Data Warehouse (BigQuery)

Introduction

UltraCart’s Data Warehouse (BigQuery) feature allows for a business to quickly setup a data warehouse of their customers, items, orders and auto order information with Google’s BigQuery database service. UltraCart will handle the data transfer into BigQuery on an automated base. Businesses can then use the information to feed support systems, write reports, and join up with other data systems for operational analysis.

Additional Benefits:

  • easy reporting in Google Data Studio / Microsoft Power BI

  • connect data to Microsoft Excel or Google Sheets

  • extract querying using the BigQuery CLI or SDK to extract the data set



Google Cloud Configuration

During the first part of this configuration tutorial we will establish a project within Google’s cloud, setup BigQuery, setup a Storage bucket, and setup a service account user with proper permissions.

Setting up a Project

First create a new project within your Google Cloud account. Make sure you associate this project with a billing account otherwise your BigQuery tables will expire after 60 days because of Sandbox mode.

Setting up Storage Bucket

Next click on the menu, scroll down to Storage section and then click on storage.

Click on the create bucket button as shown.

Give the bucket a name and click continue.

Select multi-region and the n click continue.

Select standard storage and then click continue.

Select uniform access control and continue.

Select Google managed key, set an expiration of 2 days, and then click create.

Setup BigQuery

First click on BigQuery. In the screenshot below BigQuery has been pinned to the top of the list. You may need to scroll down to find it.

Click on the Create DataSet button. This is like creating a server within BigQuery to hold all the tables within your overall database.

If your screenshot looks like the one below, stop and go assign a billing account to the Google project so that you exist sandbox mode.

Configure the data set ID, configure it to never expire, and then click create dataset.

Setup IAM Role

Next we’re going to navigate to IAM & Admin then click roles.

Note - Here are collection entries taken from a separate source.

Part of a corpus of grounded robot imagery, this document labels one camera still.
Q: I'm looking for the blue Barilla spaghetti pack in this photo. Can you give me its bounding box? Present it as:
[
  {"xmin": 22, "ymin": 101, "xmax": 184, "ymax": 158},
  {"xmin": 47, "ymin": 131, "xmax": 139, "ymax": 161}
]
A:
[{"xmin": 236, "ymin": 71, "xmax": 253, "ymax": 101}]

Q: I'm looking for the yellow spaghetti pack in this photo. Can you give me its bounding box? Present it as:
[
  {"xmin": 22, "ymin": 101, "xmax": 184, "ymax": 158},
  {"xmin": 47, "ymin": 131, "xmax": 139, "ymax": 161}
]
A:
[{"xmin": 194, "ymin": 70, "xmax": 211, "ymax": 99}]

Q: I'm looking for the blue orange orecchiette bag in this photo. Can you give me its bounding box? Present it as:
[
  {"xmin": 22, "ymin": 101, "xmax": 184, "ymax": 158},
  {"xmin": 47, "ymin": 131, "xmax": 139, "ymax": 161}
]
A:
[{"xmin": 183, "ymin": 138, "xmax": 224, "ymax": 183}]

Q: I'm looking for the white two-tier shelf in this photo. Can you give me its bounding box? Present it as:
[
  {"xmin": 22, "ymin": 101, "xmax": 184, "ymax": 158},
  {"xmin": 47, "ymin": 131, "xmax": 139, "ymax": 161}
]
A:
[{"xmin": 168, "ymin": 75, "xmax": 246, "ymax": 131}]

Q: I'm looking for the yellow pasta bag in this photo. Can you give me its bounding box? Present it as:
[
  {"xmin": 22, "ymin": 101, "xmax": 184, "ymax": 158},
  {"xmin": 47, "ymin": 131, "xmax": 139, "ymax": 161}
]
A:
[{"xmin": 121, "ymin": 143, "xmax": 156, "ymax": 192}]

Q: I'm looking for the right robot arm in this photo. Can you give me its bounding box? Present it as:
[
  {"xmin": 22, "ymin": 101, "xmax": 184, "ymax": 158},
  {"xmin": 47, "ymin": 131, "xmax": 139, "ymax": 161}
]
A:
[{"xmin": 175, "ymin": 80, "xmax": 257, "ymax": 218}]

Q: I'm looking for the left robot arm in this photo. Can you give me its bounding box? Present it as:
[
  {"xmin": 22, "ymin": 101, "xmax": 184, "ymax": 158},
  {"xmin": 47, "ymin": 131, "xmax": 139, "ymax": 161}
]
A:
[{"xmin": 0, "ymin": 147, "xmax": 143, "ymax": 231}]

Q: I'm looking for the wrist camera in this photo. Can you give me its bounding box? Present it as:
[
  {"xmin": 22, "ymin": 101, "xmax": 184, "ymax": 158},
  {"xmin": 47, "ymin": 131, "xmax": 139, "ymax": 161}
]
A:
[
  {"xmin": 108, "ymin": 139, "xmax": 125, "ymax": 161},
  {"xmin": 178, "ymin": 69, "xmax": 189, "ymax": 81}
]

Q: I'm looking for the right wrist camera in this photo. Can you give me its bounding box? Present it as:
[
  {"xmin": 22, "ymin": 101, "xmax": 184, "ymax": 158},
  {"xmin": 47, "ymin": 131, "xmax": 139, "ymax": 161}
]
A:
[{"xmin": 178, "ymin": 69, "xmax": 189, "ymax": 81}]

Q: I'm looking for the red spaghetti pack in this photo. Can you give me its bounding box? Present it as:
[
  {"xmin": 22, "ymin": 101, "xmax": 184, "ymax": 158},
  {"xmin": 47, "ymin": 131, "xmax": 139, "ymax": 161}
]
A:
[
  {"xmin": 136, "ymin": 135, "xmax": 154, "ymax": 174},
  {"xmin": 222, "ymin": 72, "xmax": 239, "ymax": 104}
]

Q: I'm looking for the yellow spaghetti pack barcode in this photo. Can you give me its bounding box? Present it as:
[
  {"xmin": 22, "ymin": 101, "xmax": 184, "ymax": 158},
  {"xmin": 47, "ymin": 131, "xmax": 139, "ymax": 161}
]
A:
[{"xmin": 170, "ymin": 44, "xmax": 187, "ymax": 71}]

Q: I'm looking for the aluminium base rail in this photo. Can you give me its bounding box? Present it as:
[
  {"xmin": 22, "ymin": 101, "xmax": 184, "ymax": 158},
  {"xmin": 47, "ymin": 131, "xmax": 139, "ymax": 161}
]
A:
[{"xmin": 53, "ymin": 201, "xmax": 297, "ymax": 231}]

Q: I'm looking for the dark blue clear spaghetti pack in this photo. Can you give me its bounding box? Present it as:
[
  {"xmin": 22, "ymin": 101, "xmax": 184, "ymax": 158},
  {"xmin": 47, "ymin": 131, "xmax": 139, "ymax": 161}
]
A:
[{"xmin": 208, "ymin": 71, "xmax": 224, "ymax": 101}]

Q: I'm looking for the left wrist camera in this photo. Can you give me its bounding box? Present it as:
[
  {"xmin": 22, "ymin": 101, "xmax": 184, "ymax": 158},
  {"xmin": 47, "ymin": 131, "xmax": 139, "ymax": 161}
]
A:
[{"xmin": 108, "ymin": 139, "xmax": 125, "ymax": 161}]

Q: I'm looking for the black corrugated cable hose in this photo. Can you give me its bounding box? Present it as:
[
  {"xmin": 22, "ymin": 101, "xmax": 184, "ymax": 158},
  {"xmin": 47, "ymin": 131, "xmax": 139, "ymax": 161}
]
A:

Create a new role as shown below. Make sure that your role has the following 16 permissions.

  • bigquery.datasets.create

  • bigquery.datasets.get

  • bigquery.jobs.create

  • bigquery.tables.create

  • bigquery.tables.delete

  • bigquery.tables.get

  • bigquery.tables.list

  • bigquery.tables.update

  • bigquery.tables.updateData

  • storage.buckets.list

  • storage.objects.create

  • storage.objects.delete

  • storage.objects.get

  • storage.objects.list

  • storage.objects.setIamPolicy

  • storage.objects.update

Make sure you added all 16 of the permissions shown in the list above. The screenshot only shows 10 of them.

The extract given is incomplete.